### [What this task involves]
Nothing but a full, exact copy of the data is needed.
# # # # # # #
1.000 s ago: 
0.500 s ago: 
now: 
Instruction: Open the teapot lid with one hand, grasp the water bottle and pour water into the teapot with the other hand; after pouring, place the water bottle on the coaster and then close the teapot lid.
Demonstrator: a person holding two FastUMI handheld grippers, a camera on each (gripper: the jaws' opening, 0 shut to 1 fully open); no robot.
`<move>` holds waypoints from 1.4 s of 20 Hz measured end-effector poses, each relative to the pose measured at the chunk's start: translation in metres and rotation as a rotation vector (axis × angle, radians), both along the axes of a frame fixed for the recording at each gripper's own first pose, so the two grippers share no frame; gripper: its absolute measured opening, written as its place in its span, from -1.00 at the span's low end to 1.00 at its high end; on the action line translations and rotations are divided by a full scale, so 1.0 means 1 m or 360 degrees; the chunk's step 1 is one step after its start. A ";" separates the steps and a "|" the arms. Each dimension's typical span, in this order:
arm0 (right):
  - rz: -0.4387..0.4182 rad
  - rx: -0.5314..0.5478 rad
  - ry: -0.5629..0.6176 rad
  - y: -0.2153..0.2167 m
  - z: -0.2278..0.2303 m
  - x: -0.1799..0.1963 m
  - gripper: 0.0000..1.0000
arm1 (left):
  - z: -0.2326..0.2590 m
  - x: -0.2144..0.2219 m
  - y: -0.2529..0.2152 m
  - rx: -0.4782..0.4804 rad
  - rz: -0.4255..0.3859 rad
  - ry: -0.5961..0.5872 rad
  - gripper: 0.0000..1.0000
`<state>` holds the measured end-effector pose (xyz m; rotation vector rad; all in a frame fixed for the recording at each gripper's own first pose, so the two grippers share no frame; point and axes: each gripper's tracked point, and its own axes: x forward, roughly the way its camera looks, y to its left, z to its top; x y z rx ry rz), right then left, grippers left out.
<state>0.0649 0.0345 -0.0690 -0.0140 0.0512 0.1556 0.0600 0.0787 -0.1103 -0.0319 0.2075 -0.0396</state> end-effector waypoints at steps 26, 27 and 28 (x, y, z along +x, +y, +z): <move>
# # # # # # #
### [Your response]
1.000 s ago: 
0.500 s ago: 
now: 
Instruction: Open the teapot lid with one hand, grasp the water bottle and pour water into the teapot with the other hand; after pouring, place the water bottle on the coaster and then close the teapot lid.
Demonstrator: a person holding two FastUMI handheld grippers, a camera on each (gripper: the jaws' opening, 0 shut to 1 fully open); no robot.
`<move>` holds waypoints from 1.4 s of 20 Hz measured end-effector poses, each relative to the pose measured at the chunk's start: translation in metres and rotation as a rotation vector (axis × angle, radians), both along the axes of a frame fixed for the recording at each gripper's own first pose, so the two grippers share no frame; gripper: its absolute measured opening, written as its place in its span, from -1.00 at the span's low end to 1.00 at its high end; on the action line translations and rotations are divided by a full scale, so 1.0 means 1 m or 360 degrees; the chunk's step 1 is one step after its start. A ";" separates the steps and a "|" the arms. Each dimension's typical span, in this order:
arm0 (right):
  - rz: -0.4387..0.4182 rad
  - rx: -0.5314..0.5478 rad
  - ry: -0.5629..0.6176 rad
  - y: -0.2153..0.2167 m
  - z: -0.2278..0.2303 m
  - x: -0.1799..0.1963 m
  - gripper: 0.0000..1.0000
arm1 (left):
  - z: -0.2326..0.2590 m
  - x: -0.2144..0.2219 m
  - y: -0.2529..0.2152 m
  - rx: -0.4782..0.4804 rad
  - rz: -0.4255..0.3859 rad
  - ry: -0.5961..0.5872 rad
  - gripper: 0.0000..1.0000
`<state>` holds the measured end-effector pose (xyz m; rotation vector rad; all in a frame fixed for the recording at each gripper's own first pose, so the two grippers share no frame; point and axes: each gripper's tracked point, and its own axes: x forward, roughly the way its camera looks, y to its left, z to its top; x y z rx ry rz), right then left, grippers left out.
<state>0.0649 0.0345 -0.0690 -0.0140 0.0512 0.1556 0.0600 0.0787 -0.1103 -0.0319 0.2075 -0.0396</state> end-effector waypoints at steps 26, 27 and 28 (x, y, z along +x, +y, +z): <move>

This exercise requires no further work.